# Activity
Only one span of the listing below should come back. It runs from the line with "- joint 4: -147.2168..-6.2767" through the line with "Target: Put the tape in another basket", and each of its lines must be reproduced exactly.

# Dataset entries
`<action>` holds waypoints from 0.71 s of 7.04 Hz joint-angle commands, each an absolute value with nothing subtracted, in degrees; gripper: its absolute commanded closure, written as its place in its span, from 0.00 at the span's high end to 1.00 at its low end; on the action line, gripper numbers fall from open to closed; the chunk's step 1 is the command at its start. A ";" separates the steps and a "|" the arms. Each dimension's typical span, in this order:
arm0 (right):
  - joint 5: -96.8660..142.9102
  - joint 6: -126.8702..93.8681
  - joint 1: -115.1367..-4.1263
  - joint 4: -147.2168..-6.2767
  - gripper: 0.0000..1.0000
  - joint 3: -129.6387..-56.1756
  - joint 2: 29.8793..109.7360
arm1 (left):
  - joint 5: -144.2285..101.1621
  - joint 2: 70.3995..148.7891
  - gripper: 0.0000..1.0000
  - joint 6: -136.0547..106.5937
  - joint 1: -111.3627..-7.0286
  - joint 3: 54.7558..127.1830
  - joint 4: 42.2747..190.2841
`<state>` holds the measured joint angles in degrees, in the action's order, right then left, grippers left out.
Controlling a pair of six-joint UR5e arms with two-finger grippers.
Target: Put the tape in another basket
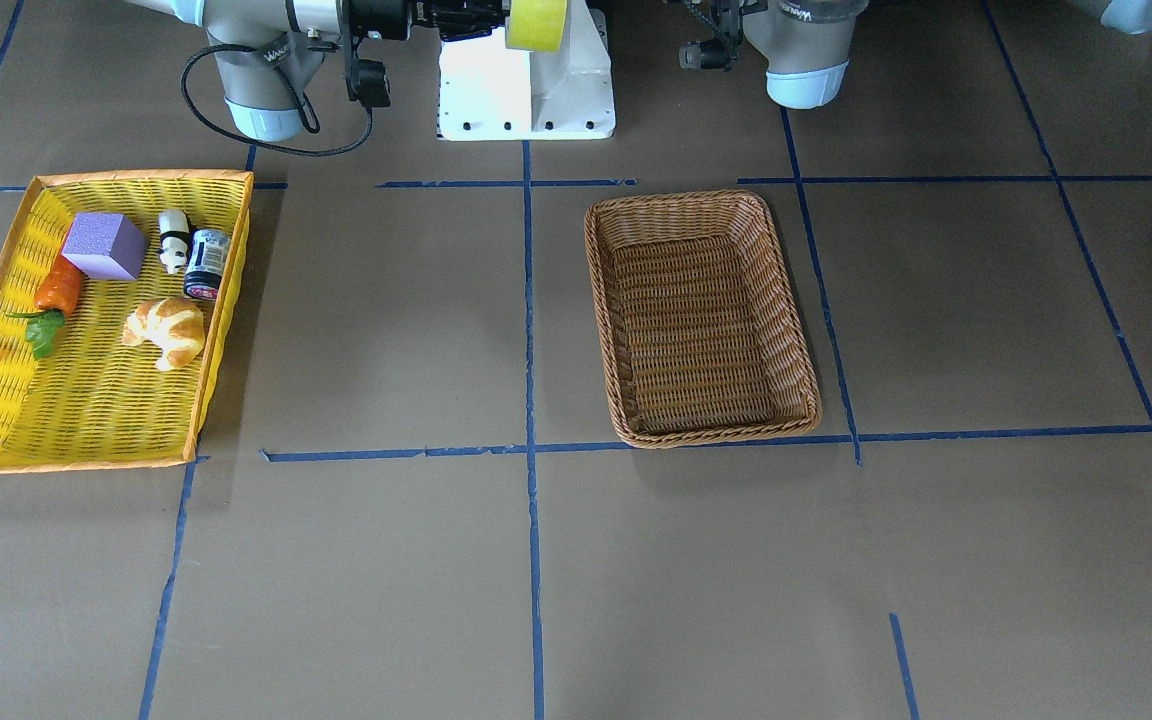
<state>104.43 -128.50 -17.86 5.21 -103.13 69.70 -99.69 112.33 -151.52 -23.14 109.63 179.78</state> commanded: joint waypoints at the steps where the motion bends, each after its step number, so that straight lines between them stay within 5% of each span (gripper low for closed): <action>1: 104.41 -128.50 -17.93 5.45 0.02 -103.18 69.70 | -99.67 112.32 0.89 -151.52 -23.12 109.60 179.82; 3: 103.45 -128.50 -17.84 5.45 0.35 -103.10 69.70 | -99.76 112.15 0.24 -151.52 -22.94 109.51 179.74; 4: 103.27 -128.50 -17.84 5.36 0.66 -103.10 69.70 | -99.76 111.89 0.02 -151.52 -22.94 109.60 179.74; 5: 102.49 -128.50 -17.93 5.45 0.91 -103.10 69.78 | -99.84 111.88 0.00 -151.61 -22.94 109.51 179.65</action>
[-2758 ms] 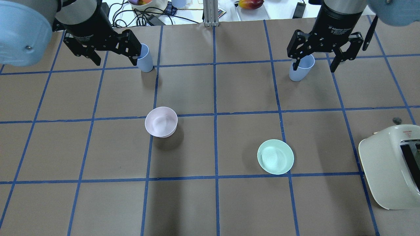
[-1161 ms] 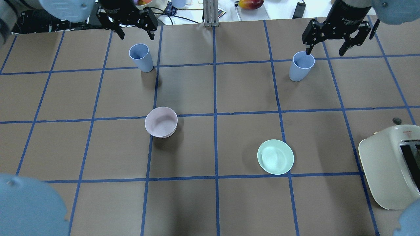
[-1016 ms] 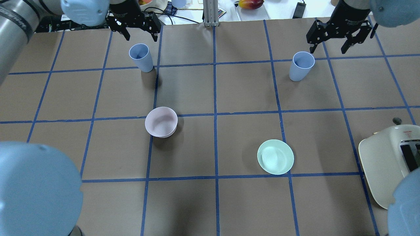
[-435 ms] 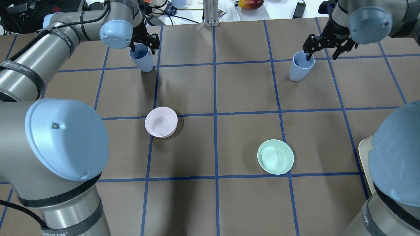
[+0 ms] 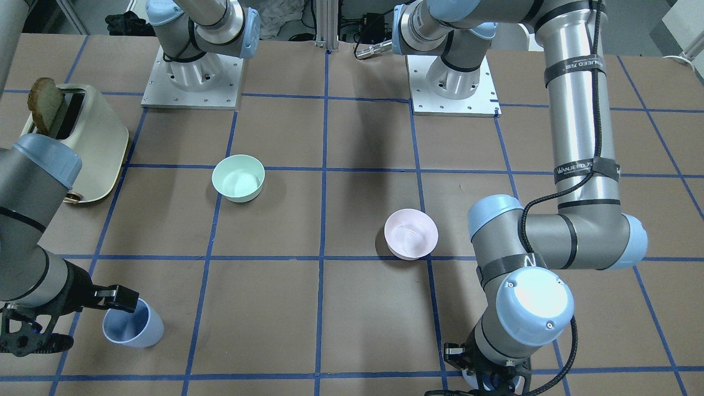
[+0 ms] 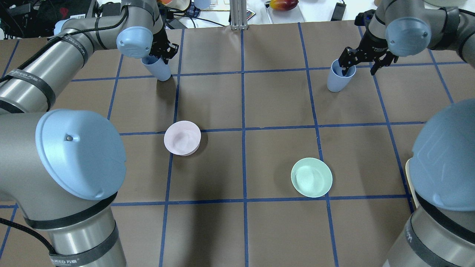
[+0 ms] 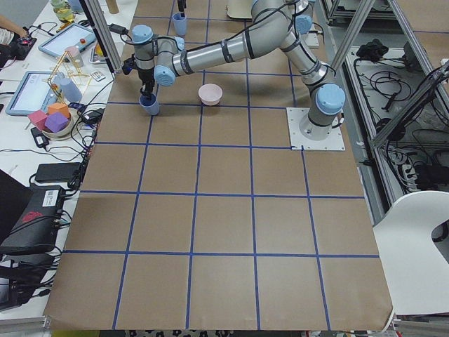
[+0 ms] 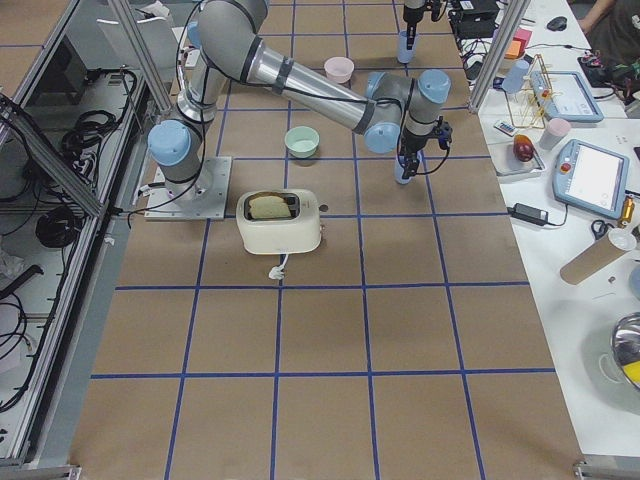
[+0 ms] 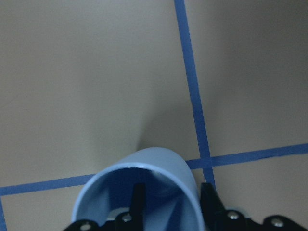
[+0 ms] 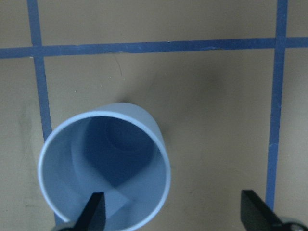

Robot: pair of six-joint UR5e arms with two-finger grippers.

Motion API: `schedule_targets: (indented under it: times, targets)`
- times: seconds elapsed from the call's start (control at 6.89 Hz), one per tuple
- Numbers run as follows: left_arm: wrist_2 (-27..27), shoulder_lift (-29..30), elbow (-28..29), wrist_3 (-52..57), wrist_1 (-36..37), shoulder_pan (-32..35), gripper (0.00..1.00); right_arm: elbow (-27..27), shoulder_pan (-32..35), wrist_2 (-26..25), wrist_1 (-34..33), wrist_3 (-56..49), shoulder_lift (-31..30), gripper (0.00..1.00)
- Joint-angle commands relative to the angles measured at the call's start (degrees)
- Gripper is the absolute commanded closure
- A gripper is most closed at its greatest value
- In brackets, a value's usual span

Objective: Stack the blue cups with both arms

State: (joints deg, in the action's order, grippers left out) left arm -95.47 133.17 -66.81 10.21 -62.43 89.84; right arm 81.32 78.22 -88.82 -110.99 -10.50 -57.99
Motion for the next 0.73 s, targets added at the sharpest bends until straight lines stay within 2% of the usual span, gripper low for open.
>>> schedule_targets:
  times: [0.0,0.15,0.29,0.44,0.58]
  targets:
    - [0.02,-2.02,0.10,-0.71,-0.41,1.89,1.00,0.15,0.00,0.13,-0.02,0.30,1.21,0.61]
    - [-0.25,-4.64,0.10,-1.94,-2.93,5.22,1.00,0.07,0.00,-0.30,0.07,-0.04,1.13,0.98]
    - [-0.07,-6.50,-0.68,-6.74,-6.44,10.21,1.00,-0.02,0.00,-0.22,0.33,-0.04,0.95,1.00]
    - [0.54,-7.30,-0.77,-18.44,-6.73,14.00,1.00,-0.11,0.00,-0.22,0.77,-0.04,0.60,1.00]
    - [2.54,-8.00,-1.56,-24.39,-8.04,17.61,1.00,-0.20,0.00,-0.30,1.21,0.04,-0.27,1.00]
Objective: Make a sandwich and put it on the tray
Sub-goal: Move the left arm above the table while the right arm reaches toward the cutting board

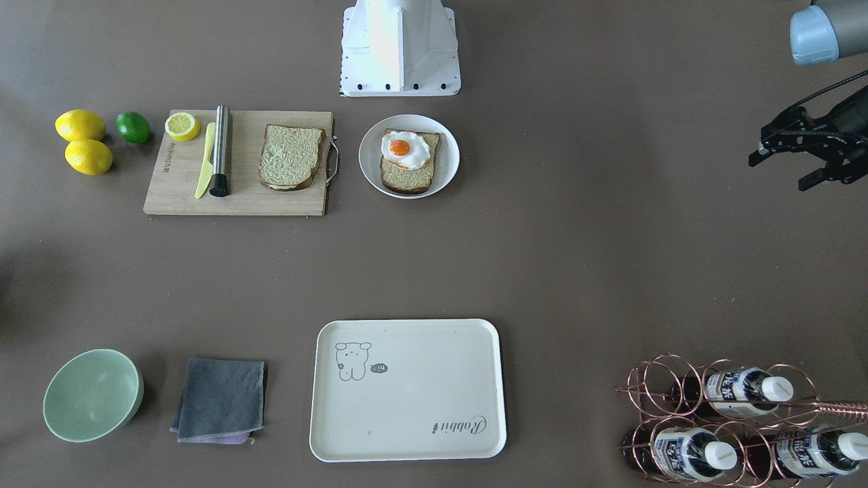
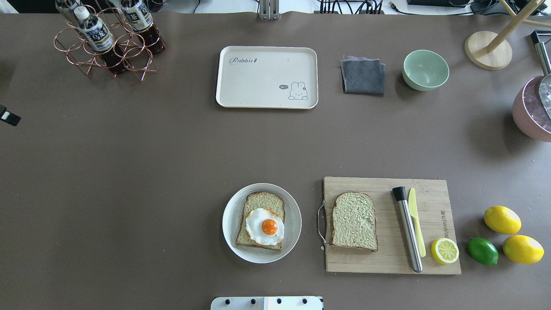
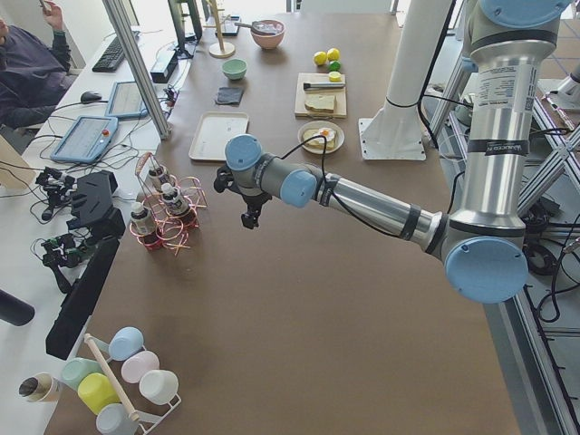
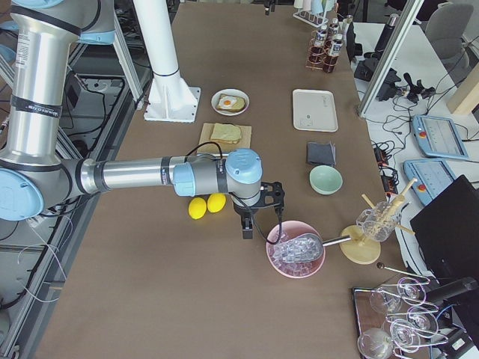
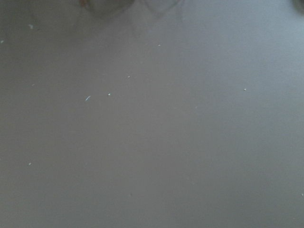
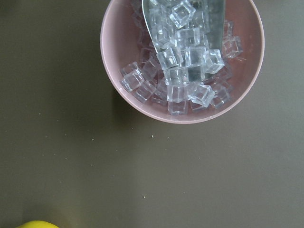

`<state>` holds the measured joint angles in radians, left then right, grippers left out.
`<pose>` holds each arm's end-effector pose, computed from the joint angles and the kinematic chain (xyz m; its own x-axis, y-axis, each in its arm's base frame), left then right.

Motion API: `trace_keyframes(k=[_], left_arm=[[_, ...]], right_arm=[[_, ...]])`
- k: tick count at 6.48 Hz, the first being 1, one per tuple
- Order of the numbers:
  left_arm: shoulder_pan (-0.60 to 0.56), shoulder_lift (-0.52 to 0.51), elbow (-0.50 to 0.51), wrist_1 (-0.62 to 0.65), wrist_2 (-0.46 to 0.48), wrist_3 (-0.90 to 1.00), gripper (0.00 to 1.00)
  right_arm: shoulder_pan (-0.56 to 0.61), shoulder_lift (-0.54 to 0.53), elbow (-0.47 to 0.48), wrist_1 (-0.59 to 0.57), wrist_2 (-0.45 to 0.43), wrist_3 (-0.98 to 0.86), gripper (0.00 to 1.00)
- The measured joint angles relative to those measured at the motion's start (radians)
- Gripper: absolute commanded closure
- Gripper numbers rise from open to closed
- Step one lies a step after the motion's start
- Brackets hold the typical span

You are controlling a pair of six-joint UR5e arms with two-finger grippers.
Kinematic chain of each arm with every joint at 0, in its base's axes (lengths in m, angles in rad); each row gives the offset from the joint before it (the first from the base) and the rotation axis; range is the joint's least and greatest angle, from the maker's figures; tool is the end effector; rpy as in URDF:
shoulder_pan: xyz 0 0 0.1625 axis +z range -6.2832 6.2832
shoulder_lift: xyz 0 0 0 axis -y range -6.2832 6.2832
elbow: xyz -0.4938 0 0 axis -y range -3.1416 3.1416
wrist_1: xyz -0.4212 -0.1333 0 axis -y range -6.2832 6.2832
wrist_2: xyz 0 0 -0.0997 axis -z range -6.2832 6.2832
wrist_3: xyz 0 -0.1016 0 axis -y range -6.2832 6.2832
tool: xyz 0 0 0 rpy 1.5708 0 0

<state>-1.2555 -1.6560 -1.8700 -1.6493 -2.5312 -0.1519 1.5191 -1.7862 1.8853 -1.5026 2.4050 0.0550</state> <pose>0.1223 -0.5362 0.5041 0.4685 0.3909 -0.7923 -0.2090 0.9204 0.3305 0.0361 -0.4257 0.6539 0.6663 -0.1035 0.7385 0.0143 0.9919 0.1261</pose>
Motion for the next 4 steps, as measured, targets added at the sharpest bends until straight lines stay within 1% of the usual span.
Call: trace_keyframes(k=[1,2,3,4], left_arm=[[0.047,-0.078,0.002,-0.009,0.017,-0.092,0.02],[0.105,-0.152,0.002,-0.044,0.077,-0.202,0.02],[0.155,-0.188,0.012,-0.131,0.137,-0.258,0.02],[0.193,-0.200,0.037,-0.240,0.162,-0.298,0.02]], right_arm=[[-0.016,0.000,-0.005,0.043,0.021,0.002,0.00],[-0.039,0.001,-0.007,0.070,0.024,0.002,0.00],[-0.056,0.002,-0.008,0.098,0.028,0.003,0.00],[-0.066,0.008,-0.010,0.126,0.035,0.015,0.01]])
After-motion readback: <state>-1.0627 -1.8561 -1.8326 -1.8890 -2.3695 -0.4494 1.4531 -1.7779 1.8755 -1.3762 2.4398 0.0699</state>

# Output for this exercise
  - joint 4: -147.2168..-6.2767
  - gripper: 0.0000..1.0000
  - joint 3: -129.6387..-56.1756
  - joint 2: 29.8793..109.7360
arm1 (left):
  - joint 5: -144.2285..101.1621
  - joint 2: 70.3995..148.7891
  - gripper: 0.0000..1.0000
  - joint 6: -136.0547..106.5937
  - joint 1: -111.3627..-7.0286
  - joint 3: 54.7558..127.1830
  - joint 4: 42.2747..190.2841
`<state>` holds the measured joint angles in degrees, in the action's order, right then left, grippers left out.
Controlling a pair of six-joint UR5e arms with two-finger grippers.
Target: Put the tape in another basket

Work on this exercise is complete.